**Directions:**
The word "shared" marks the lines to report; pull each of them from the listing.

'''

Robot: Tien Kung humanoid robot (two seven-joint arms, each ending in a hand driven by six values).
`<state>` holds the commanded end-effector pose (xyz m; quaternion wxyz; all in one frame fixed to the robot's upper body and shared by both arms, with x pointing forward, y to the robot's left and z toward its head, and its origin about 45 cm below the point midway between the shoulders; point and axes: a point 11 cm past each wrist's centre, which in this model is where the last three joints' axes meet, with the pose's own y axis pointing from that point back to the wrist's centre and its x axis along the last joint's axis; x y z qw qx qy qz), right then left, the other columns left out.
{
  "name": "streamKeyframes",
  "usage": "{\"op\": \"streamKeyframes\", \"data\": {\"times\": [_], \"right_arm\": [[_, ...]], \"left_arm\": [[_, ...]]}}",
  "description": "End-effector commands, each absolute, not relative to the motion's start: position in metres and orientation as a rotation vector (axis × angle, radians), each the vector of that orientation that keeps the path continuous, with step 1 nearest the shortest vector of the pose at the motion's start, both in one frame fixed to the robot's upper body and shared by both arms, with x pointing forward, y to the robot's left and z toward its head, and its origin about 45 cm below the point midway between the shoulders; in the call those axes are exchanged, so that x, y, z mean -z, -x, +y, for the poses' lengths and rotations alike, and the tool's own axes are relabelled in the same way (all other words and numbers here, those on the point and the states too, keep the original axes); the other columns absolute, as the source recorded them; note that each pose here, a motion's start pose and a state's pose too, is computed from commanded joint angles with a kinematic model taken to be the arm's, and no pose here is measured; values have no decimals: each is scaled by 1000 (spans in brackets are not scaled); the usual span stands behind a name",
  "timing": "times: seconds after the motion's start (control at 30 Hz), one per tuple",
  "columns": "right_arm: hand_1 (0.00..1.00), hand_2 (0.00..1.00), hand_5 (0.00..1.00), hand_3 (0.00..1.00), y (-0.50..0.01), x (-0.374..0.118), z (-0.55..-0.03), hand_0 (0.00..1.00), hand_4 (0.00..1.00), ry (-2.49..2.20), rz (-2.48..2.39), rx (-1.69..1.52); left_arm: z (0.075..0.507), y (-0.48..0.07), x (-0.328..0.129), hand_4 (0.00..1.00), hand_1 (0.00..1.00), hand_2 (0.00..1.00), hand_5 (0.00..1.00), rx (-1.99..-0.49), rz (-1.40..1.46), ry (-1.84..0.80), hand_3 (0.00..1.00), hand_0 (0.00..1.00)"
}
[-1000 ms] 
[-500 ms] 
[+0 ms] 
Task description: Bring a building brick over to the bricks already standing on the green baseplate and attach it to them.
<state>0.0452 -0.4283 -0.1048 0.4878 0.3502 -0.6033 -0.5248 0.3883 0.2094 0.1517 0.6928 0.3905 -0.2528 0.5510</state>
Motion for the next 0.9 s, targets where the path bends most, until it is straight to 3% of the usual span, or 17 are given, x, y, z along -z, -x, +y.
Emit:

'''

**Exercise response:**
`<state>` holds the commanded end-effector pose (xyz m; quaternion wxyz; all in one frame fixed to the robot's upper body and shared by both arms, with x pointing forward, y to the robot's left and z toward its head, and its origin about 45 cm below the point midway between the shoulders; point and axes: a point 11 cm past each wrist's centre, which in this model is where the last three joints' axes meet, with the pose's own y axis pointing from that point back to the wrist's centre and its x axis along the last joint's axis; x y z qw qx qy qz), right then left, the other columns left out.
  "description": "End-effector commands, each absolute, not relative to the motion's start: position in metres and orientation as a rotation vector (axis × angle, radians), each the vector of that orientation that keeps the path continuous, with step 1 nearest the shortest vector of the pose at the motion's start, both in one frame fixed to the robot's upper body and shared by both arms, with x pointing forward, y to the robot's left and z toward its head, and its origin about 45 cm below the point midway between the shoulders; in the call those axes are exchanged, so that x, y, z mean -z, -x, +y, for the poses' lengths and rotations alike, and the tool's own axes are relabelled in the same way (all other words and numbers here, those on the point and the states too, keep the original axes); the other columns absolute, as the source recorded them; note that each pose here, a motion's start pose and a state's pose too, is computed from commanded joint angles with a kinematic model taken to be the arm's, and no pose here is measured; values have no decimals: each is scaled by 1000 (spans in brackets are not scaled); the usual span stands behind a name",

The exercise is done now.